Current location - Education and Training Encyclopedia - Resume - What is the difference between semantic analysis and text analysis? It's urgent ! ! ! !
What is the difference between semantic analysis and text analysis? It's urgent ! ! ! !
1, semantic analysis is a logical stage in the compilation process, and the task of semantic analysis is to examine the context-related properties and types of correctly structured source programs. Semantic analysis is to check whether there are semantic errors in the source program and collect type information for the code generation stage. For example, one of the tasks of semantic analysis is to conduct type checking to check whether each operator has operands allowed by language specifications. When it does not conform to the language specification, the compiler should report an error. If some compilers want to report errors when real numbers are used as array subscripts. For example, some programs stipulate that operands can be forced, so when performing binary operations on an integer and a real object, the compiler needs to convert the integer into a real object, which cannot be considered as an error of the source program.

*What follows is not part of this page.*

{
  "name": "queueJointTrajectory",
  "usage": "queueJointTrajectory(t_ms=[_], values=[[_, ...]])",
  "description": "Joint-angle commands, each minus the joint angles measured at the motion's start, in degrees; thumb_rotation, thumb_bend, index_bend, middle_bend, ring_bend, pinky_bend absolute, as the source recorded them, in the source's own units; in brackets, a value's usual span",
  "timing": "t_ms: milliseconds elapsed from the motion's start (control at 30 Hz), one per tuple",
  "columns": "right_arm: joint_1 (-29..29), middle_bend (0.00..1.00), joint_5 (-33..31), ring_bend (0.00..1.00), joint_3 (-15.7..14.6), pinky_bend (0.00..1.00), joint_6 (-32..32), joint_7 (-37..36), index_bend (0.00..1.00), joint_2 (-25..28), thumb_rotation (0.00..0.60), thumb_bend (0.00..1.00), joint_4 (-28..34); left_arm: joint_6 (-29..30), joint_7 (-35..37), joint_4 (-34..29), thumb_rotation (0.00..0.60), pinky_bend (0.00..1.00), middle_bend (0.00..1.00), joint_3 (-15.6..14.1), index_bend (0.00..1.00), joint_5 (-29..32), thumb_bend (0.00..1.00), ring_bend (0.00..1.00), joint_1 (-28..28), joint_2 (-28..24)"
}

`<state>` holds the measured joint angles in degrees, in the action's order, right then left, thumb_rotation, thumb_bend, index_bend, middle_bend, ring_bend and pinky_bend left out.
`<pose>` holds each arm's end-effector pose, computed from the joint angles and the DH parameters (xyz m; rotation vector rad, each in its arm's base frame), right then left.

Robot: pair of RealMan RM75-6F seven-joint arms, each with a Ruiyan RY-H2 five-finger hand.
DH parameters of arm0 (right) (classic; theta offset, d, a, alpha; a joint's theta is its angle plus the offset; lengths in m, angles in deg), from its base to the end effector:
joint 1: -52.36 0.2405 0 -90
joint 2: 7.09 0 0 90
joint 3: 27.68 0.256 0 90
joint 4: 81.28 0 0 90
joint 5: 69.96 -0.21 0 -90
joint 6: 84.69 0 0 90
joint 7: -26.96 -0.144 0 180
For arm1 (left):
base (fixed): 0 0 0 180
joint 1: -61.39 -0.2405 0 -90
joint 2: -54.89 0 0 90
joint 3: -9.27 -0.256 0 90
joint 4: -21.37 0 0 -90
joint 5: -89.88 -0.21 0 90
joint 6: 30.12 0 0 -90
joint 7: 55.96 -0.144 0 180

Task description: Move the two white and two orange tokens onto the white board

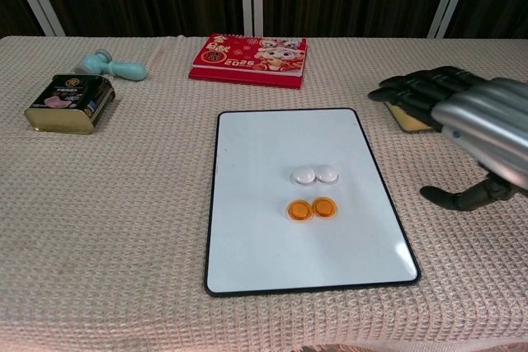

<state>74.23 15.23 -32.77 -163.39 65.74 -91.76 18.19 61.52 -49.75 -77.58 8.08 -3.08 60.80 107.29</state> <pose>-0.1882 -0.2039 0.0143 1.8504 -0.6320 0.8594 -0.2982 0.1365 0.2101 -1.4032 -0.9040 -0.9388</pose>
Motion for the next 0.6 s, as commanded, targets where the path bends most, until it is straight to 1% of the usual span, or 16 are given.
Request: queueJointTrajectory(t_ms=[33, 200, 300, 600], values=[[-6.0, 0.00, -0.5, 0.00, -1.1, 0.00, -6.9, -5.4, 0.00, 6.2, 0.600, 0.20, -2.0, 0.2, -0.4, -0.2, 0.600, 0.12, 0.14, -0.1, 0.12, -0.2, 0.10, 0.00, -0.2, 0.1], [-10.4, 0.00, -1.8, 0.00, -1.0, 0.00, -10.6, -10.6, 0.00, 9.7, 0.600, 0.20, -3.5, 0.7, -1.1, -0.7, 0.600, 0.12, 0.14, -0.2, 0.12, -0.4, 0.10, 0.00, -0.5, 0.1], [-11.8, 0.00, -1.1, 0.00, -1.1, 0.00, -11.6, -12.3, 0.00, 10.8, 0.600, 0.20, -4.1, 0.8, -1.4, -0.8, 0.600, 0.12, 0.14, -0.2, 0.12, -0.4, 0.10, 0.00, -0.6, 0.2], [-14.1, 0.00, 2.2, 0.00, -0.1, 0.00, -13.6, -12.3, 0.00, 11.7, 0.600, 0.20, -3.6, 1.2, -1.2, -0.8, 0.600, 0.12, 0.14, -0.2, 0.11, -0.3, 0.10, 0.00, -0.9, 0.1]])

2. Text analysis refers to the representation of text and the selection of its feature items; Text analysis is a basic problem in text mining and information retrieval. It quantifies the feature words extracted from the text to represent the text information. Transform them from an unstructured original text into structured information that can be recognized and processed by computers, that is, scientifically abstract the text and establish its mathematical model to describe and replace the text. In this way, the computer can recognize the text through the calculation and operation of this model. Because the text is unstructured data, in order to mine useful information from a large number of texts, we must first convert the text into a manageable structured form. At present, people usually use vector space model to describe the text vector, but if the feature items obtained by word segmentation algorithm and word frequency statistics method are directly used to represent each dimension of the text vector, then the dimension of this vector will be very large. This unprocessed text vector not only brings huge computational overhead to the follow-up work, which makes the whole processing process very inefficient, but also damages the accuracy of classification and clustering algorithms, thus making the results unsatisfactory. Therefore, it is necessary to further purify the text vector and find out the most representative text features on the basis of ensuring the original intention. In order to solve this problem, the most effective method is to reduce the dimension through feature selection.